Exercise: Please give the count of lines below that include "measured" and leave out everything else.

Data provided:
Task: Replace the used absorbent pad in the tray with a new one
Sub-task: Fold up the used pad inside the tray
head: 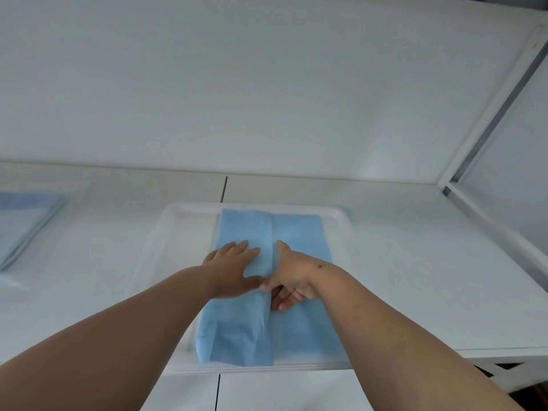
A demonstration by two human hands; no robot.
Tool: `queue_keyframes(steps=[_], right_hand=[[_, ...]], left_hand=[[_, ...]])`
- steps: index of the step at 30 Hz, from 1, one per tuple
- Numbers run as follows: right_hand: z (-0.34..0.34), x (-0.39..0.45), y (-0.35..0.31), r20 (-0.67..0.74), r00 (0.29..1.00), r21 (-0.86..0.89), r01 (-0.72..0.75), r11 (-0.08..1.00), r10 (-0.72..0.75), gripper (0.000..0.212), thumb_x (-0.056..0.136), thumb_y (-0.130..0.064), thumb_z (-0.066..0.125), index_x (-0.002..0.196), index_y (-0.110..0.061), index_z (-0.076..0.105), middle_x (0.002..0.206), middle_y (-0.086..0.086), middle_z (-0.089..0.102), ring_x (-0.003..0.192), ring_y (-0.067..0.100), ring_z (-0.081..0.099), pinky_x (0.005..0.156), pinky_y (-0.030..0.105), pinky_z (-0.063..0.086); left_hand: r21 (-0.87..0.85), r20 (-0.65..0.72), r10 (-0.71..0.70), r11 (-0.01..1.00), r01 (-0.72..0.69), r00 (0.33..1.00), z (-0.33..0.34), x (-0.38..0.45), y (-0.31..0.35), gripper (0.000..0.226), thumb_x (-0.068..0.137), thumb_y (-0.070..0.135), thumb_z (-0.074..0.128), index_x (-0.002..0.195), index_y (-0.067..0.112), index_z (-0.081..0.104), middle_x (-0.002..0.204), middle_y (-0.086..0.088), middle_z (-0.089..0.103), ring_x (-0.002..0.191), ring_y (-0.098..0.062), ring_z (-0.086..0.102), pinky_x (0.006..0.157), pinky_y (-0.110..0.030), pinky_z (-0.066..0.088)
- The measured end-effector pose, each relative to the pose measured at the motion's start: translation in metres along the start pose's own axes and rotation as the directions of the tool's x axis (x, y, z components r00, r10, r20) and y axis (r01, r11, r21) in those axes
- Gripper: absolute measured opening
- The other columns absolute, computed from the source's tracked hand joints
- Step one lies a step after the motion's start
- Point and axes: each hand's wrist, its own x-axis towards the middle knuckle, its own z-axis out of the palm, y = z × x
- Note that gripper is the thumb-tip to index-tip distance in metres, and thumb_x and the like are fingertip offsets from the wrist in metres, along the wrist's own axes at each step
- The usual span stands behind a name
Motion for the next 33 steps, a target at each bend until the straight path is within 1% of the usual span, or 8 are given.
queue_keyframes(steps=[3,9,14,18,22,25,28,33], right_hand=[[0.002,-0.004,0.003,0.013,1.000,0.013,0.017,1.000,-0.017,0.110,0.084,0.010,0.063,0.151,-0.034,-0.012,0.089,0.020,0.065,0.062,0.024,0.064,0.062,0.036,0.057],[-0.004,-0.005,0.004,-0.055,0.998,0.069,0.048,0.996,-0.044,0.097,0.085,0.013,0.056,0.154,-0.027,0.000,0.072,0.013,0.059,0.047,0.016,0.060,0.048,0.029,0.056],[-0.002,-0.005,0.011,-0.003,1.000,0.035,0.012,0.999,-0.012,0.093,0.087,0.011,0.053,0.154,-0.027,0.000,0.080,0.015,0.059,0.052,0.020,0.061,0.058,0.034,0.057],[-0.003,-0.003,0.011,-0.048,0.998,0.042,0.040,0.998,-0.038,0.089,0.086,0.010,0.052,0.154,-0.025,0.005,0.082,0.016,0.057,0.055,0.022,0.060,0.065,0.040,0.058],[-0.003,-0.004,0.009,-0.017,0.999,0.034,0.034,0.999,-0.033,0.101,0.082,0.008,0.065,0.153,-0.030,0.004,0.090,0.020,0.061,0.060,0.025,0.063,0.071,0.043,0.060],[0.000,-0.006,0.007,0.000,1.000,-0.035,0.027,0.999,-0.027,0.110,0.080,0.013,0.066,0.153,-0.032,-0.002,0.088,0.018,0.061,0.059,0.022,0.064,0.066,0.037,0.060],[-0.001,-0.007,0.005,-0.028,0.999,-0.081,0.029,0.996,-0.031,0.104,0.083,0.013,0.060,0.154,-0.031,-0.002,0.090,0.018,0.059,0.055,0.021,0.063,0.059,0.032,0.059],[-0.006,-0.010,0.003,-0.003,1.000,-0.061,-0.023,0.998,0.023,0.100,0.082,0.008,0.065,0.153,-0.019,0.000,0.073,0.017,0.058,0.047,0.018,0.059,0.048,0.027,0.055]], left_hand=[[0.042,-0.024,-0.002,0.999,0.003,1.000,0.005,-0.001,0.004,0.074,0.091,0.064,0.036,0.152,0.036,0.005,0.162,0.005,-0.004,0.149,-0.019,-0.006,0.120,-0.042,0.000],[0.070,-0.013,0.003,0.998,-0.002,1.000,0.002,-0.002,0.007,0.076,0.090,0.068,0.033,0.152,0.038,0.002,0.162,0.008,-0.008,0.149,-0.019,-0.010,0.120,-0.045,-0.001],[0.114,0.025,0.013,0.993,-0.016,1.000,0.008,-0.002,0.009,0.081,0.086,0.074,0.029,0.152,0.038,-0.002,0.161,0.008,-0.011,0.148,-0.019,-0.013,0.119,-0.049,-0.002],[0.118,0.037,-0.009,0.993,0.004,0.999,0.014,0.000,0.010,0.080,0.087,0.075,0.025,0.151,0.039,-0.005,0.161,0.009,-0.014,0.148,-0.019,-0.016,0.119,-0.049,-0.004],[0.143,0.040,-0.019,0.990,0.013,0.999,0.015,0.001,0.011,0.077,0.089,0.070,0.026,0.151,0.038,-0.008,0.160,0.009,-0.016,0.148,-0.019,-0.016,0.119,-0.049,-0.004],[0.141,0.039,-0.022,0.990,0.017,0.999,0.018,0.001,0.012,0.079,0.088,0.071,0.026,0.151,0.039,-0.009,0.160,0.010,-0.018,0.147,-0.019,-0.017,0.119,-0.050,-0.005],[0.134,0.047,-0.030,0.991,0.023,0.998,0.018,0.002,0.013,0.083,0.086,0.075,0.026,0.151,0.039,-0.010,0.160,0.010,-0.019,0.147,-0.019,-0.019,0.118,-0.051,-0.006],[0.121,0.039,-0.035,0.992,0.030,0.999,0.016,0.002,0.014,0.081,0.088,0.071,0.029,0.151,0.037,-0.010,0.160,0.009,-0.018,0.147,-0.018,-0.017,0.119,-0.050,-0.004]])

Solved exercise: 2